DATA FOR ANALYSIS:
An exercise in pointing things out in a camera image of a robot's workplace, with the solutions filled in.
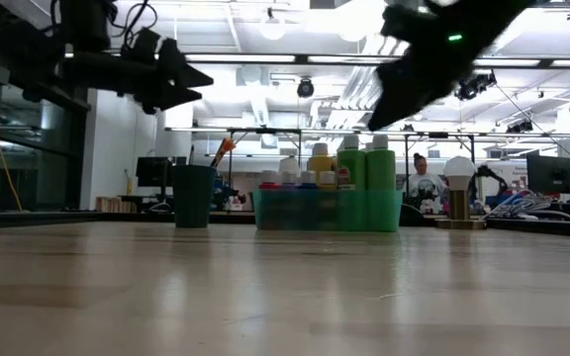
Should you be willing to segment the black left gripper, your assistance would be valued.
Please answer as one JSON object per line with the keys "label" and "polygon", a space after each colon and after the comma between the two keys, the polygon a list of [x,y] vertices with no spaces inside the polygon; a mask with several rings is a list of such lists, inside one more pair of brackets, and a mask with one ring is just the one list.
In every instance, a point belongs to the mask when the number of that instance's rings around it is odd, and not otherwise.
{"label": "black left gripper", "polygon": [[[143,111],[152,115],[202,99],[187,88],[214,84],[214,79],[192,67],[179,50],[177,41],[162,41],[158,59],[123,58],[99,52],[77,52],[62,63],[62,78],[76,86],[132,95]],[[166,79],[187,88],[168,87]]]}

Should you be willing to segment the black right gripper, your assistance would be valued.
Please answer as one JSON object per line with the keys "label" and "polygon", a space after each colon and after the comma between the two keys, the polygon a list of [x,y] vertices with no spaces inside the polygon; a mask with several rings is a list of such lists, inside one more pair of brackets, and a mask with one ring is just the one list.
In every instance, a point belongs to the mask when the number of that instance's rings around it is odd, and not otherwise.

DIRECTIONS:
What is needed is an exact copy of every entry, with the pictures removed.

SOLUTION FOR THIS TASK:
An exercise in pointing things out in a camera image of a robot's workplace, with the solutions filled in.
Should you be willing to segment the black left gripper, your assistance would be valued.
Please answer as one JSON object per line with the keys "label" and "polygon", a space after each colon and after the comma between the two keys, the polygon a list of [x,y] vertices with no spaces inside the polygon; a mask with several rings is a list of such lists, inside one more pair of brackets, and a mask with one ring is just the one list.
In every instance, a point belongs to the mask when the number of that instance's rings around it is odd, and not otherwise.
{"label": "black left gripper", "polygon": [[[143,111],[152,115],[202,99],[187,88],[214,84],[214,79],[192,67],[179,50],[177,41],[162,41],[158,59],[123,58],[99,52],[77,52],[62,63],[62,78],[76,86],[132,95]],[[166,79],[187,88],[168,87]]]}

Should you be willing to segment the black right gripper, your assistance would be valued.
Please answer as one JSON object per line with the keys "label" and "polygon", a space after each colon and after the comma between the two keys, the polygon a list of [x,y] vertices with no spaces inside the polygon; a mask with several rings is a list of such lists, inside one more pair of brackets, and a mask with one ring is just the one list.
In every instance, a point belongs to the mask when the number of that instance's rings around it is odd, and not otherwise.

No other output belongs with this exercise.